I want an efficient algorithm for solving the following minimization:
$Argmin~_{u} \sum_i ~ (Max(0, u \cdot x_i) -r_i)^2 $
Here $u$ and $x_i$ are vectors and $r_i$ is a scalar. The dimensionality of the vectors is modest, typically around 10. The $i$ index runs over a set which could be in the millions.
I can solve this by using the convex-concave procedure and reducing it to another subproblem
$Argmin~_{u} \sum_i ~ \theta(u \cdot x_i) ~ [(u \cdot x_i)^2 - r_i (u \cdot x_i)] $
where $\theta(y)$ is the Heaviside function; 1 if y is positive and zero otherwise.

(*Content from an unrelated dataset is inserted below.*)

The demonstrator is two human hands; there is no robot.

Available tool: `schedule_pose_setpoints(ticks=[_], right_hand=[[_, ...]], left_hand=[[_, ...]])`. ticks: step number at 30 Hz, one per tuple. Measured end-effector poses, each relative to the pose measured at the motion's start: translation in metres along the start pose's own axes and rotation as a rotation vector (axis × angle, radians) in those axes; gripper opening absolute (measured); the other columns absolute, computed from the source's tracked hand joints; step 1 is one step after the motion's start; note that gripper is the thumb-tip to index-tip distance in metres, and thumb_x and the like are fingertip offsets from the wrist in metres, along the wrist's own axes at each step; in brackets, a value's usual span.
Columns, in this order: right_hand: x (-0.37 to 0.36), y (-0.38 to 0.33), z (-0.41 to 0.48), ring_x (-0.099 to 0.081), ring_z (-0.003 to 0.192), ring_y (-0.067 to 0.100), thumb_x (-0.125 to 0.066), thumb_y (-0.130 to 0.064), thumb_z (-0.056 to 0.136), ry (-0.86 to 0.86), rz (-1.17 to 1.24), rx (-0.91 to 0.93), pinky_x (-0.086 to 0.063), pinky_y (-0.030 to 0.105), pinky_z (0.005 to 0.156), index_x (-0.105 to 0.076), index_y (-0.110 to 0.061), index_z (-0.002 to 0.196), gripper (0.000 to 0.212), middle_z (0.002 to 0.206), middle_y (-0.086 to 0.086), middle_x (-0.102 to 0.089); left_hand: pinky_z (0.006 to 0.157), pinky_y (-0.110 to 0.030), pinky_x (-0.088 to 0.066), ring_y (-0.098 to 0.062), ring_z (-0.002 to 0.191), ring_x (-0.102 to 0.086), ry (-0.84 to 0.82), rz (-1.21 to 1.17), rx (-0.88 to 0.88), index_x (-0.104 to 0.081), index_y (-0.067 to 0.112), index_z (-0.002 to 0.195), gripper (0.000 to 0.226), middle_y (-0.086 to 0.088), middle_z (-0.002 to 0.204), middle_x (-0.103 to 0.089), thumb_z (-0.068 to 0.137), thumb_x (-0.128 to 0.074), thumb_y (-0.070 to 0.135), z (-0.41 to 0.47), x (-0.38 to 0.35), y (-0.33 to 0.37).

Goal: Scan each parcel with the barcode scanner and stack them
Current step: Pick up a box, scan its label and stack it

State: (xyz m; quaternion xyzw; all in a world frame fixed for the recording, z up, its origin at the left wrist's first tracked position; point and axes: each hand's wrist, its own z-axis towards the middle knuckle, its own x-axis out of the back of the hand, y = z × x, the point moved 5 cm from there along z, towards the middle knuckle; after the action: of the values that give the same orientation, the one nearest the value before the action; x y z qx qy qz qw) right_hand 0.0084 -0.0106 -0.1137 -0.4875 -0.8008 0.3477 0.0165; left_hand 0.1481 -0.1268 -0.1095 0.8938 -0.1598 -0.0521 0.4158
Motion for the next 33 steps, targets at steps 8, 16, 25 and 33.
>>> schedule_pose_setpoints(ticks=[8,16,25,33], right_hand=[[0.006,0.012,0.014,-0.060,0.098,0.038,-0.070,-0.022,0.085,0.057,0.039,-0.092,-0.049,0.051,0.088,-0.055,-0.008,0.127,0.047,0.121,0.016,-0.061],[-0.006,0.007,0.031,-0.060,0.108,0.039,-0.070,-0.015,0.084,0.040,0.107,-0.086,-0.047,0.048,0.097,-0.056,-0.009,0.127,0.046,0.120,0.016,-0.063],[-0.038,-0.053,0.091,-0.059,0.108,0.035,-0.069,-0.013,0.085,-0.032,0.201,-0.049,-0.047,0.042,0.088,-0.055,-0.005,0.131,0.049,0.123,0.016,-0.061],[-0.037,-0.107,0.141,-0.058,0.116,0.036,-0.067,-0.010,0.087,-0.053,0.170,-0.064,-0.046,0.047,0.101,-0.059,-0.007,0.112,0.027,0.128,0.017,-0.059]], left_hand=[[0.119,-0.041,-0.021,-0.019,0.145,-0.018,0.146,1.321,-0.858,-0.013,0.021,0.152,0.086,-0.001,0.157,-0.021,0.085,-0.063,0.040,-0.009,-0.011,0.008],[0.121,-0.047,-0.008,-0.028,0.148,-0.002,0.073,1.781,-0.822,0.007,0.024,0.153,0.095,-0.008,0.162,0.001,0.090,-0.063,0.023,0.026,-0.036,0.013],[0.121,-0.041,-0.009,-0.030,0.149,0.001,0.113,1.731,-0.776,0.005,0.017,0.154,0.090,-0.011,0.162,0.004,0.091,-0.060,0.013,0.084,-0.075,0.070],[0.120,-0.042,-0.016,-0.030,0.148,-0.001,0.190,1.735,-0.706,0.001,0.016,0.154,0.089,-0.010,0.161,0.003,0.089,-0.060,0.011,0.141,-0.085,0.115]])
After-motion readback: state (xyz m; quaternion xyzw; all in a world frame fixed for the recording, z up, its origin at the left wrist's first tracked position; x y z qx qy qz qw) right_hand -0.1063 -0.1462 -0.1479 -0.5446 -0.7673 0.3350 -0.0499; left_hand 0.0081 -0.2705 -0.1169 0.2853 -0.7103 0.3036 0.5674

Note that, if the $\theta$ function wasn't there, it would just be a sum of quadratics which has a well-known analytic solution. These are like quadratic functions but once they hit zero, they stay zero. They are only non-zero on one side of a hyperplane. Is there a similar analytic solution to this?
Note that the function is convex so any general-purpose convex solver would work to solve it, but I'm interested in something more efficient that exploits the structure of the functions even if it requires some iteration. My intuition tells me there is some fixed point algorithm that would work or a divide and conquer approach.